The theory is that a genetic inability to cope with excess glucose and carbohydrates leads to a cycle of insulin and glucose spikes that lead to carbohydrate cravings and purging. It’s as if the body is desperately trying to get the nutrients it needs to function optimally, leading to overeating and then purging by eating the wrong foods (high in sugar and carbohydrates).
Scientific studies are lacking, but anecdotal evidence suggests that a ketogenic diet may help with eating disorders, reducing cravings for food and significantly reducing the tendency to bulimia. With the keto diet, you lose the desire for starchy foods and sugar, wrote one woman online in a thread about bulimia. This is such a relief!
8. Improved pregnancy and reduced risk of postmenopausal health problems with a ketogenic diet
Usually women with PCOS are in their teens and early adulthood, when infertility, acne and weight gain are the most obvious signs. But women who become pregnant with PCOS have a much higher incidence of complications during pregnancy, including gestational diabetes (carbohydrate intolerance disorder), preeclampsia (high blood pressure during pregnancy), and large babies weighing more than 9 pounds (which is a risk for cesarean delivery and an independent risk for developing diabetes in the future).
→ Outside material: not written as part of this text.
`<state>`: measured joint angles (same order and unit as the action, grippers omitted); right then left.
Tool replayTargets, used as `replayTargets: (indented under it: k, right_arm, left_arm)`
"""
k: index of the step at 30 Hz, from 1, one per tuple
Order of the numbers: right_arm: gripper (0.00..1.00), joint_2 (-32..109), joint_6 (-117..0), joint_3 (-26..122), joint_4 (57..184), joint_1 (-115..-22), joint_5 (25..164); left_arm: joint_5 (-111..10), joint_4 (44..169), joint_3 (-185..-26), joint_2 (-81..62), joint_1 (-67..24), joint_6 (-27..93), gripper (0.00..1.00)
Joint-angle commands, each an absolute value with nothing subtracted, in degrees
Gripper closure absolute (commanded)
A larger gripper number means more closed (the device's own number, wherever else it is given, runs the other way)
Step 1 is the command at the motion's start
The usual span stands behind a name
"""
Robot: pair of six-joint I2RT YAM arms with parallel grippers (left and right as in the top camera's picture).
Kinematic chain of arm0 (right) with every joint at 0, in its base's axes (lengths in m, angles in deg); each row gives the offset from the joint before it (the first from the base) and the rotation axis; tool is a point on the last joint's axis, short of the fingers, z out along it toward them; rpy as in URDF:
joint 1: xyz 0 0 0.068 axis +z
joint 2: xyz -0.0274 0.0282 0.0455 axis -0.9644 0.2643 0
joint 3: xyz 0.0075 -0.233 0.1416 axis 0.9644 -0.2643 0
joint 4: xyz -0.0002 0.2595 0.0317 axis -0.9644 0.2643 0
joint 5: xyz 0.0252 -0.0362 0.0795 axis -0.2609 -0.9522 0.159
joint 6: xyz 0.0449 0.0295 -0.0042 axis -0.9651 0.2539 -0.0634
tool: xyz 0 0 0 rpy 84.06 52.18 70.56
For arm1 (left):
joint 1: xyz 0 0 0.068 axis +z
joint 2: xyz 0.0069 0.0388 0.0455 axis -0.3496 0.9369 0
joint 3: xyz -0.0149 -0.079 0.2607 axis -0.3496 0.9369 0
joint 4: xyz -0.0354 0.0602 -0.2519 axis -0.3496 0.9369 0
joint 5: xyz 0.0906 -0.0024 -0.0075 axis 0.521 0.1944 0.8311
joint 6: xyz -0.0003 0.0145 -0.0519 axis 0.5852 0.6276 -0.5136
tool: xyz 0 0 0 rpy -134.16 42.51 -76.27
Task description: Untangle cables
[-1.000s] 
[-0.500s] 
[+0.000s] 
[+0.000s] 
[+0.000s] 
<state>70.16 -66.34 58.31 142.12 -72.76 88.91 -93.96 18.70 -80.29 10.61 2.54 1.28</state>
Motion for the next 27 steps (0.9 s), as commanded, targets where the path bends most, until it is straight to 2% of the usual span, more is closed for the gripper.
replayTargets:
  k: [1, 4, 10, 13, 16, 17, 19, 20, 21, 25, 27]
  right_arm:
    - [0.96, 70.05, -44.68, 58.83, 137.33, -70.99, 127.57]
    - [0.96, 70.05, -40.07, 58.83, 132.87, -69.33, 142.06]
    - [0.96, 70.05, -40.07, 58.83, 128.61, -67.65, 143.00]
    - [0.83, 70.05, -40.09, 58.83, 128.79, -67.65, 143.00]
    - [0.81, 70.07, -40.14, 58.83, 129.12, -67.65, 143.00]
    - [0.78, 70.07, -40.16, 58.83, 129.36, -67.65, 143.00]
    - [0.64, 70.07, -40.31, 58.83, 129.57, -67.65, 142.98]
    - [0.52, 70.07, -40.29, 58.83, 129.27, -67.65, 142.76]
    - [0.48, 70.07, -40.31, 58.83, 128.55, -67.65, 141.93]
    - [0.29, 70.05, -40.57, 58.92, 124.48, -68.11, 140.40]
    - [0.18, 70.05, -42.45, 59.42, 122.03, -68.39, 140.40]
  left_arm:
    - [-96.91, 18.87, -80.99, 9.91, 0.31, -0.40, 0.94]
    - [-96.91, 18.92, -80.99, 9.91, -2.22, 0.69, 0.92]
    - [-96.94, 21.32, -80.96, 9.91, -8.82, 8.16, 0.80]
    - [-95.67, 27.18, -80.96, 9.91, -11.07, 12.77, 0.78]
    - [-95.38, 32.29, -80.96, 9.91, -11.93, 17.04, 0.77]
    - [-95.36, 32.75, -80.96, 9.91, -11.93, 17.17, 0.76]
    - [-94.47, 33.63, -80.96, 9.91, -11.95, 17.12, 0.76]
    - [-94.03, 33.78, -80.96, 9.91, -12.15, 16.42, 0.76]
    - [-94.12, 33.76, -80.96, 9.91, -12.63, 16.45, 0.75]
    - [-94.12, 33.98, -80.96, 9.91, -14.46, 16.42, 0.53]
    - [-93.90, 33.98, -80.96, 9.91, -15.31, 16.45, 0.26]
In addition, postmenopausal women with PCOS had higher rates of cardiovascular disease, hypertension, and type 2 diabetes. The research is limited, but the overall profile of PCOS suggests that carbohydrate restriction and switching to a low-carbohydrate ketogenic diet may help control all these associated problems, regardless of the age or stage of PCOS in the patients. I know I need to maintain a ketogenic lifestyle for life. My problems come back quickly when I start eating carbs again, says Shotwell Walker.
And here’s an unexpected bonus: Male parents may also benefit
You think only women have genes? Not like this. Recent genetic findings show that male relatives – fathers and brothers – of women with PCOS also have increased insulin resistance, type 2 diabetes and cardiovascular disease. All of these conditions are improved by a low-carbohydrate ketogenic diet.
Interestingly, the only symptoms in men related to women with PCOS are early alopecia before the age of 30. Age and excessive body hair. Can the ketogenic diet slow male pattern baldness and stop hairy appearance in men with PCOS genes? It’s too early to say.
Frequently Asked Questions
Why is a low carb diet good for PCOS?
A low carb diet is good for PCOS because it helps to regulate insulin levels and reduce the risk of developing diabetes.
Do you have to eat low carb for PCOS?
No, you don’t have to eat low carb for PCOS. However, many women with PCOS do find that they feel better when they eat a low-carb diet. What are the benefits of eating low carb for PCOS? Eating a low-carb diet can help with weight loss, improve insulin sensitivity, and reduce inflammation. What are the risks of eating low carb for PCOS? Eating a low-carb diet can lead to nutrient deficiencies, especially if you’re not careful about your food choices.
Is low carb high fat diet good for PCOS?
A low carb high fat diet is not recommended for PCOS.